Yes Apache is installed as I get the version info on "httpd -v"

[root@srvvmjira bin]# httpd -v Server version: Apache/2.4.6 (CentOS) Server built: Apr 20 2018 18:10:38 [root@srvvmjira bin]#

And Static IP address is in use. Which I confirmed by "ifconfig" 

Yes my DNS server can access <ipaddr>:8099 and can access JIRA. But it can't access jira.companyname.com so far.

Does that make sense? Or I might be confused.

Moses,

I tried with the above recommendations. But it did not have any effect so far. 

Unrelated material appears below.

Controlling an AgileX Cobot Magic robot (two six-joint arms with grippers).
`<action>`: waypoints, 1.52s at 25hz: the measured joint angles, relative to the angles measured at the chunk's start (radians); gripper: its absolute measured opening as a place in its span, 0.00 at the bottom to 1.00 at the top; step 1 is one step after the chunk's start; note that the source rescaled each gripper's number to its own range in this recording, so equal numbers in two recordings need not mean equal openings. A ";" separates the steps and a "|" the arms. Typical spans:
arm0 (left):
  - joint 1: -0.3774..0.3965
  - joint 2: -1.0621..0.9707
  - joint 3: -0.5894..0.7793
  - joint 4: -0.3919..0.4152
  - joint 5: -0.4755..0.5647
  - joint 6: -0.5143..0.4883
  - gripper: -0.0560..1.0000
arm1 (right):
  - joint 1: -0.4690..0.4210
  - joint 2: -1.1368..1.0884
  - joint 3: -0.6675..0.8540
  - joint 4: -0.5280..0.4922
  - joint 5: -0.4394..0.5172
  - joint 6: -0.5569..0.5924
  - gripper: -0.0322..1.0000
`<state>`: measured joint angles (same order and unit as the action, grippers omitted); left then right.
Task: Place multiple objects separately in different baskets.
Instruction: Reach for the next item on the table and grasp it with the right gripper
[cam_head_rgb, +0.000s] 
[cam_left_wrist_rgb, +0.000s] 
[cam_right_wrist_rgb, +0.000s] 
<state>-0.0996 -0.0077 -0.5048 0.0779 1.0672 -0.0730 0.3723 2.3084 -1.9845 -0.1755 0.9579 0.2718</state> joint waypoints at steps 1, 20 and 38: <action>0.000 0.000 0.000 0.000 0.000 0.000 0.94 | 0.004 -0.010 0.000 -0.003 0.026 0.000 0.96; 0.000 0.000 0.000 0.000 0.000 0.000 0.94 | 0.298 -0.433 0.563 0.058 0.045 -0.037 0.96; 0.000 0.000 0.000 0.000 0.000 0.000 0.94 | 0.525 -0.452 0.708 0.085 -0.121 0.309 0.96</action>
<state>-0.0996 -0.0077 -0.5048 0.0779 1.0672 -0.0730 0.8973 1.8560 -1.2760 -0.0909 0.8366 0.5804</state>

Here is my error log: Dashboard Diagnostics: Mismatched URL Hostname JIRA is reporting that it is running on the hostname 'jira.companyname.com', which does not match the hostname used to run these diagnostics, '<ip addr>'. This is known to cause JIRA to construct URLs using the incorrect hostname, which will result in errors in the dashboard, among other issues.

I am running apache 2.4 and as per this document, 

Using Apache with mod_proxy

For V2.4, I think the Proxy tag should contain Require all granted. 

What might be wrong? Any other ideas?